## What you need to do
Each line below that contains "pixel" should be counted; give the total alone.

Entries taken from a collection
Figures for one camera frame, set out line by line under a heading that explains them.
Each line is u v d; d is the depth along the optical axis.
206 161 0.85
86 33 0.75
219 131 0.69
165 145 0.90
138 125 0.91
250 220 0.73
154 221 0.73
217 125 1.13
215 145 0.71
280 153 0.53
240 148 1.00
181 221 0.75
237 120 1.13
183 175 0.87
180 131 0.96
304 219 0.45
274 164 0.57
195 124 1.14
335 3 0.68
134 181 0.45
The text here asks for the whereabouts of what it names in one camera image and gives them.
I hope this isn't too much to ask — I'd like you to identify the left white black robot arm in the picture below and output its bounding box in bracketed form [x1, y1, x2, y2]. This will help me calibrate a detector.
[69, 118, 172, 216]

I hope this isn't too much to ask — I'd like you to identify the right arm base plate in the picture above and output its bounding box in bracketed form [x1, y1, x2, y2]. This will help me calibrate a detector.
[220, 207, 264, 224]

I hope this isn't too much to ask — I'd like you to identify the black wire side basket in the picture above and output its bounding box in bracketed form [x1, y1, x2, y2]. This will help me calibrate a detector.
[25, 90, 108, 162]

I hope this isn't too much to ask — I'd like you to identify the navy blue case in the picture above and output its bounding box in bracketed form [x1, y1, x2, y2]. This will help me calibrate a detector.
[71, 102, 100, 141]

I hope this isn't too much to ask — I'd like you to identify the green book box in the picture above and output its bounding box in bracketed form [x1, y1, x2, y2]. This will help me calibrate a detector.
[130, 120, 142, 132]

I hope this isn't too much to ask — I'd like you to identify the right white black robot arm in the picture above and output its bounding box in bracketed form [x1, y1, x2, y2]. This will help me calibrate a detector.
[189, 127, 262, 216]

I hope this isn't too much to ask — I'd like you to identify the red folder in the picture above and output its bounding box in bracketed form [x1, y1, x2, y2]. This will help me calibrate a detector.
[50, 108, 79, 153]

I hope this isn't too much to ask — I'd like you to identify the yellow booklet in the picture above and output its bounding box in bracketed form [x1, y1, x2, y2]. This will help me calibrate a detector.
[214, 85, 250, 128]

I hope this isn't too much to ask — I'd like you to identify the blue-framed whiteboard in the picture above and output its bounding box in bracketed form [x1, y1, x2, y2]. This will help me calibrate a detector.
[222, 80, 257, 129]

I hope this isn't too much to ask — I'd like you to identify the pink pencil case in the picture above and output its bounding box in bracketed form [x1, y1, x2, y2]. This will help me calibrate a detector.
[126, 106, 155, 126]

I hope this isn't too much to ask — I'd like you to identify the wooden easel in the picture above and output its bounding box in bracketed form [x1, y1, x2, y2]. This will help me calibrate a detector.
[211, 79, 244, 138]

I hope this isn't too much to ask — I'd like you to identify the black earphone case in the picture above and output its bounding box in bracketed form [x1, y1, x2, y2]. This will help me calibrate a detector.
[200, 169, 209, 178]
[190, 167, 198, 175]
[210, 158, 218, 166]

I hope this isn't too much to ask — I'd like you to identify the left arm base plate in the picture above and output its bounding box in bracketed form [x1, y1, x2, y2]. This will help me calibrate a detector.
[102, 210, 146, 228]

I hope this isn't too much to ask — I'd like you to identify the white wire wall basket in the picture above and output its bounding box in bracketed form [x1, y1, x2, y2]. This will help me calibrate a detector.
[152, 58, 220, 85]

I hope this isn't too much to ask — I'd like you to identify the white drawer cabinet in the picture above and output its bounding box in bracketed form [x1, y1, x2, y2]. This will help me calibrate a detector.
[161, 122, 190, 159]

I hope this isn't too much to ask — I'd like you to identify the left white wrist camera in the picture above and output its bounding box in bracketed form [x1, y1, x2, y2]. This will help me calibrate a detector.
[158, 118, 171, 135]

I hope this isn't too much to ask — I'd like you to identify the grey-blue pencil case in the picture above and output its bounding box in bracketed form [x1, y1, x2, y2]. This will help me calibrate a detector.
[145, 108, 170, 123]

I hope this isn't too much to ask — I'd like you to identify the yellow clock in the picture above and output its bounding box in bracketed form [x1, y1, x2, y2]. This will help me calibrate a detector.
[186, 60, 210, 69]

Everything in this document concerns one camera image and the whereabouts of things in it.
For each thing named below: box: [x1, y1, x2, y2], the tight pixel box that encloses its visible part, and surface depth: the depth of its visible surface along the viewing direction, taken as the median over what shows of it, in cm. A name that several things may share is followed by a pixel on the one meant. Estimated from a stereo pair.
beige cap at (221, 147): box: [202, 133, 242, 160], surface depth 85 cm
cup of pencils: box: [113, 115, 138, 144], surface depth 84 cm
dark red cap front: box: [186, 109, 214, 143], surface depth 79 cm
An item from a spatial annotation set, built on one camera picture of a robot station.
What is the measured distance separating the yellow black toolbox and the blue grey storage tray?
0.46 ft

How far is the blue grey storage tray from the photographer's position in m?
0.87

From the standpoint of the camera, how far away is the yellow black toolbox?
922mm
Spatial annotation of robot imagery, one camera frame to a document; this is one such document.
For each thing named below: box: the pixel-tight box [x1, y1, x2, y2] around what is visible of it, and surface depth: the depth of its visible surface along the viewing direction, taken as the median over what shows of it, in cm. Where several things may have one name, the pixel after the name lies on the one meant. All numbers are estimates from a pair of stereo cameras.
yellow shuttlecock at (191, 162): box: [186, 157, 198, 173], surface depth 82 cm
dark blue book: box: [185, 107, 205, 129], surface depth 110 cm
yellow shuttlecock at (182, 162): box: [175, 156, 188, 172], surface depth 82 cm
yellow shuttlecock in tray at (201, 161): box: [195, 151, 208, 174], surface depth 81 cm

## Worked solution
2